Home care providers have a special opportunity to prevent falls and potential fractures by evaluating their patients’ use of sedatives, identifying sensory deficits, and assisting patients in making their homes safe environments. The Timed Up and Go test is a simple yet effective functional mobility screen that can help therapists identify patients at risk for falls in the home and clinical settings. The test is used to measure the ability of patients to perform sequential locomotor tasks that incorporate walking and turning.³⁸ The patient is observed and timed while rising from an arm chair; he or she then walks 3 meters, turns, walks back, and sits down again. Data suggests that the Timed Up and Go test is a reliable and valid test for quantifying functional mobility that may also be useful in following clinical change over time. The test is quick, requires no special equipment or training, and is easily included as part of routine examination.³⁹

With new treatment modalities aimed at prevention, more research is needed to develop criteria to identify those at risk who would benefit from bone density screening studies and early intervention to avoid this costly and debilitating disease. Osteoporosis does not have to be an inevitable part of the aging process.

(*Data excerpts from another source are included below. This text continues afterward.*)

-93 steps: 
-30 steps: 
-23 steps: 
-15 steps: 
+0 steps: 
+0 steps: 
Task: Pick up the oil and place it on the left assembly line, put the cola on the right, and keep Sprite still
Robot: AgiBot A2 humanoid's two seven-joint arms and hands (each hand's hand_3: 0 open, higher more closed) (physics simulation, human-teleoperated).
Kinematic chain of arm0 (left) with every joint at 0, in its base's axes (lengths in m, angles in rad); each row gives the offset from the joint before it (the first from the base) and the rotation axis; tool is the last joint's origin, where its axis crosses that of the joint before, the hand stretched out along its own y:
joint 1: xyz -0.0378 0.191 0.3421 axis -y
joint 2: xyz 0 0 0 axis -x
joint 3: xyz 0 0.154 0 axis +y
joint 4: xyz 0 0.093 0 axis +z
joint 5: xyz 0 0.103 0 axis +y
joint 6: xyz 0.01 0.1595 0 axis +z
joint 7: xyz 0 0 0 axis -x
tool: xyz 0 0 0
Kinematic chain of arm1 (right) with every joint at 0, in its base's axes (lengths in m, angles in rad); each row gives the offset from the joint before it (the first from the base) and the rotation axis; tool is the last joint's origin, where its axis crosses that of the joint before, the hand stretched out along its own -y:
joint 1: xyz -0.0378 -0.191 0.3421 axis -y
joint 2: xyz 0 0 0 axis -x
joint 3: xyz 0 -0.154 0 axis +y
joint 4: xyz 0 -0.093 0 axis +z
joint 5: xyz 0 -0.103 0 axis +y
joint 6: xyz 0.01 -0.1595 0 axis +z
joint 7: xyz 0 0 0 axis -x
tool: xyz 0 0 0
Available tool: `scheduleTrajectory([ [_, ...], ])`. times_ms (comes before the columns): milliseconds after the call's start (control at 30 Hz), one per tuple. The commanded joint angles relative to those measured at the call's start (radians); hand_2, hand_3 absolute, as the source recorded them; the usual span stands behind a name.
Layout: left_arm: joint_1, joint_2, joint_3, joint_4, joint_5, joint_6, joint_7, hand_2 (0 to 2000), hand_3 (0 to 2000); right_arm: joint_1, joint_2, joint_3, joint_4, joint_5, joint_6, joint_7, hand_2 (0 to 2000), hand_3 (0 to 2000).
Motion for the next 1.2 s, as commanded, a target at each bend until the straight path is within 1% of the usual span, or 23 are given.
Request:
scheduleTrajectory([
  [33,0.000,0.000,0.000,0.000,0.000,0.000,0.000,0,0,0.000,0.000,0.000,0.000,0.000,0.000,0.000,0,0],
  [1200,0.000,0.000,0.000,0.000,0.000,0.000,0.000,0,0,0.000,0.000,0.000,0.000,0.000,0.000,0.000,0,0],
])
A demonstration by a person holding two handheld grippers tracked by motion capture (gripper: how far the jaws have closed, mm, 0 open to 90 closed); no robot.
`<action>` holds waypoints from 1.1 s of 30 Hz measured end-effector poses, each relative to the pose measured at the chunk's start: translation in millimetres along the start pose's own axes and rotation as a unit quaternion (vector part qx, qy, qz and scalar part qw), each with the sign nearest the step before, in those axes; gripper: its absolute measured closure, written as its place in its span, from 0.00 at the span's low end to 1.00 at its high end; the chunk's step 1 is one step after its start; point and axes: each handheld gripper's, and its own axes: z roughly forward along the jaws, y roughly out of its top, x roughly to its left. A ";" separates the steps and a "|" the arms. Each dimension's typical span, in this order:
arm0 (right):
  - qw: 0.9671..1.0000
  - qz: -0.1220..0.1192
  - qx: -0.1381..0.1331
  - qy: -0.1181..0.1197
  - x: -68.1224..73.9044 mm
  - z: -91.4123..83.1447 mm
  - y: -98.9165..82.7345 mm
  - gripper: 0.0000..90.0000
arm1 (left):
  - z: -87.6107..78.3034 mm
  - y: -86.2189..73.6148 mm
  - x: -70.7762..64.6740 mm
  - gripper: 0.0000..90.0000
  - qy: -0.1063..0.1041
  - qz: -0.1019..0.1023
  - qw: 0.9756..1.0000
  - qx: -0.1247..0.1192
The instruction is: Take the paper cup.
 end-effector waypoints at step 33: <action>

Along with weight-training, Helen begins an intensive walking program and a diet supplemented with calcium and vitamin D. She declines HT because of her fears of cancer. She initially takes a prescribed 10 mg daily dose of alendronate, but discontinues the medication after experiencing gastrointestinal distress. She is now taking 200 mg of raloxifene every day with a follow-up BMD test in one year.